🤖 AI Summary
Existing sound effect libraries commonly lack structured, information-rich metadata, which limits the performance of audio language models in professional sound retrieval and description tasks. This work proposes Audiocards—a structured metadata framework tailored for sound design—that uniquely integrates acoustic attributes and timbral descriptors into audio language modeling. By leveraging the world knowledge of large language models (LLMs), Audiocards automatically generates high-quality metadata, moving beyond the limitations of conventional single-sentence captions.

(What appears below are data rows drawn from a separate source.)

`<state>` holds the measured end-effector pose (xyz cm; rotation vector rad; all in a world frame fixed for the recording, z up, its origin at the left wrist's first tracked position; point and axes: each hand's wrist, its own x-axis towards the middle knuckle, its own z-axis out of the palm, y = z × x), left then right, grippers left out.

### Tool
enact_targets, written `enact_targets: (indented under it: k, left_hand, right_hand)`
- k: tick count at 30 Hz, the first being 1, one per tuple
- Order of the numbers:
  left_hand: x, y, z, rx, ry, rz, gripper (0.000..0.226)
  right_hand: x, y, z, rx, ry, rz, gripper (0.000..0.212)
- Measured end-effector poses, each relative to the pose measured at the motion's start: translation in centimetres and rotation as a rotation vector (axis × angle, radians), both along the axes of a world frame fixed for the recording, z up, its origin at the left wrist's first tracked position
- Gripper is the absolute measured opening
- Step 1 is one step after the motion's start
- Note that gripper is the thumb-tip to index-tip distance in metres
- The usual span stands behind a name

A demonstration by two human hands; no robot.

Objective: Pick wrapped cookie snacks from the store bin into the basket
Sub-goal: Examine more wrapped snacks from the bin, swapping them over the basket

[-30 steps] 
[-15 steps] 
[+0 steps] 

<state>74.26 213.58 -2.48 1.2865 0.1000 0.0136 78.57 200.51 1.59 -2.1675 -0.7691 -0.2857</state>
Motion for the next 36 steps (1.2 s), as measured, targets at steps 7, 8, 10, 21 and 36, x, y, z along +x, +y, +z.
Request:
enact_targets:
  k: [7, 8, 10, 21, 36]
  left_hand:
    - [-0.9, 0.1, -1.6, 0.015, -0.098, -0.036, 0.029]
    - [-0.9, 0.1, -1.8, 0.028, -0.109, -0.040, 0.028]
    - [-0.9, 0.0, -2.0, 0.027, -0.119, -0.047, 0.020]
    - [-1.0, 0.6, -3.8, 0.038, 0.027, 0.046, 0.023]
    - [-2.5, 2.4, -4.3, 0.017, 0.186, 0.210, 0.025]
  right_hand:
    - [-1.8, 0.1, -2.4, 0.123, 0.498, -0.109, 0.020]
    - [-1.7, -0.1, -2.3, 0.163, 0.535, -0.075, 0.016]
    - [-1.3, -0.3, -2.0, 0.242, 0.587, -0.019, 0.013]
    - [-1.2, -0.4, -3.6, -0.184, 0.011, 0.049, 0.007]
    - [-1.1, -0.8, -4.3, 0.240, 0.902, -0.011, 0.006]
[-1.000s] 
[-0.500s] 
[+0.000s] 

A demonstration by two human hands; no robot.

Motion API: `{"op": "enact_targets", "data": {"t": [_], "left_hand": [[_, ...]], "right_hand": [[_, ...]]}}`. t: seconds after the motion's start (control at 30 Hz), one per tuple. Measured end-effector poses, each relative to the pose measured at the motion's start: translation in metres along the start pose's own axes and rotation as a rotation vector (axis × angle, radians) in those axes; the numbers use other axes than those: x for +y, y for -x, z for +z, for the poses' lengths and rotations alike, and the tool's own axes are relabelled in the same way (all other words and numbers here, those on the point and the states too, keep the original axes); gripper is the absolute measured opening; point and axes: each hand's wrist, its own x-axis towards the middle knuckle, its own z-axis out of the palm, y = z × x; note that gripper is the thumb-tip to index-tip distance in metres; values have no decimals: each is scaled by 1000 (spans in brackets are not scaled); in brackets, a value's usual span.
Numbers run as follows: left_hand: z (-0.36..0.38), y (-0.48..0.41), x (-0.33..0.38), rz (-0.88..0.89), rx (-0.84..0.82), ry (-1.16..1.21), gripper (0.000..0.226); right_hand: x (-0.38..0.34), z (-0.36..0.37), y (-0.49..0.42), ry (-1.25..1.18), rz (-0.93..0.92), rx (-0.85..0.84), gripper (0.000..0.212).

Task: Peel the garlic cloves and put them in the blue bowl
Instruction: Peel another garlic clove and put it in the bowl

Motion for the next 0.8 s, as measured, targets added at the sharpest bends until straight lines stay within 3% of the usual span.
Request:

The approach significantly improves performance on text-to-audio retrieval, descriptive caption generation, and automatic metadata annotation within professional sound effect libraries, while also outperforming current baselines on general-purpose audio tasks.
📝 Abstract
Sound designers search for sounds in large sound effects libraries using aspects such as sound class or visual context. However, the metadata needed for such search is often missing or incomplete, and requires significant manual effort to add. Existing solutions to automate this task by generating metadata, i.e. captioning, and search using learned embeddings, i.e. text-audio retrieval, are not trained on metadata with the structure and information pertinent to sound design. To this end we propose audiocards, structured metadata grounded in acoustic attributes and sonic descriptors, by exploiting the world knowledge of LLMs. We show that training on audiocards improves downstream text-audio retrieval, descriptive captioning, and metadata generation on professional sound effects libraries. Moreover, audiocards also improve performance on general audio captioning and retrieval over the baseline single-sentence captioning approach. We release a curated dataset of sound effects audiocards to invite further research in audio language modeling for sound design.